Your task:
For the listing below, print exactly the lines from the line with "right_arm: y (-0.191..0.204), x" to the line with "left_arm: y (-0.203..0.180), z", both included, and nothing beyond them.

##############################

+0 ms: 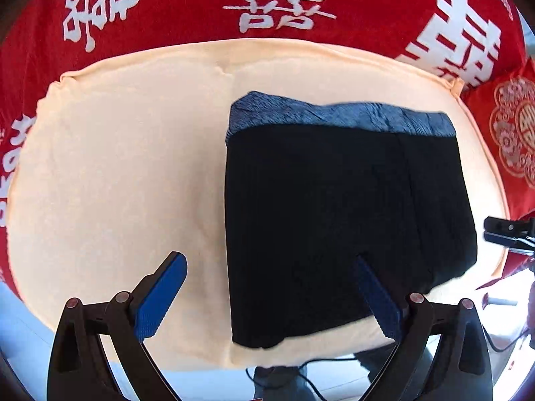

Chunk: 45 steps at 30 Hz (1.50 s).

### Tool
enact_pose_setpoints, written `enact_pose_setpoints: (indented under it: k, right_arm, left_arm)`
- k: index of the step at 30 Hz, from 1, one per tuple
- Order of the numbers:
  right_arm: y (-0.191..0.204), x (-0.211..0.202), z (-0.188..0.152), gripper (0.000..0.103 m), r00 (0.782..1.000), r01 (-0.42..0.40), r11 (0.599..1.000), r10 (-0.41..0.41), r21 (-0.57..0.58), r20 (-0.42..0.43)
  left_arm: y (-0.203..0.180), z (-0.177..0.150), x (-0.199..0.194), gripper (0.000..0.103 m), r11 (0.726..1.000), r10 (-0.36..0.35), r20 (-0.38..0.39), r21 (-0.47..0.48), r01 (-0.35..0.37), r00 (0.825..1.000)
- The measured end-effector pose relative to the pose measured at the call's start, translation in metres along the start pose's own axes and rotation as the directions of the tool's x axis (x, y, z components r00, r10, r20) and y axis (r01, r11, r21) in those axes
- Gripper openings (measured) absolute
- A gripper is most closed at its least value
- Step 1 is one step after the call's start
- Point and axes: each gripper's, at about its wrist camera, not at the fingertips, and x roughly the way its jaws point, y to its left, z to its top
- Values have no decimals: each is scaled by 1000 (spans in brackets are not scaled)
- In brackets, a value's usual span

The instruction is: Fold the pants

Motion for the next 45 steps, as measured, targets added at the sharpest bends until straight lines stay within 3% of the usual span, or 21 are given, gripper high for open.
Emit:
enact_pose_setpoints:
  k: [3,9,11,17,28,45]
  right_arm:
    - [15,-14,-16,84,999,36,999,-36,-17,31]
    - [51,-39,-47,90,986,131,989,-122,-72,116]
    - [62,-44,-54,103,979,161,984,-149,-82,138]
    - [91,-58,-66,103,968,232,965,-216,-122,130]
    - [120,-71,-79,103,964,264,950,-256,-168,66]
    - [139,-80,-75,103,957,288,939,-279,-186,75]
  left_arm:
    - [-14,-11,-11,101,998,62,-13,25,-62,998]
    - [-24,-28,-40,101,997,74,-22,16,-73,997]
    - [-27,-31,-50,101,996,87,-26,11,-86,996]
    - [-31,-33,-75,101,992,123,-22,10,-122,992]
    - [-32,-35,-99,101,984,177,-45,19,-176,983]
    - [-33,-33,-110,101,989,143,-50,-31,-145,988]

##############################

Solved exercise:
  right_arm: y (-0.191..0.204), x (-0.211..0.202), z (-0.188..0.152), gripper (0.000..0.103 m), r00 (0.782..1.000), r01 (-0.42..0.40), r11 (0.599..1.000), r10 (-0.41..0.41), r21 (-0.57..0.58), r20 (-0.42..0.43)
  left_arm: y (-0.203..0.180), z (-0.177..0.150), x (-0.199..0.194), gripper (0.000..0.103 m), r11 (0.726..1.000), r10 (-0.36..0.35), r20 (-0.38..0.39), r21 (-0.47..0.48), r01 (-0.35..0.37), r00 (0.825..1.000)

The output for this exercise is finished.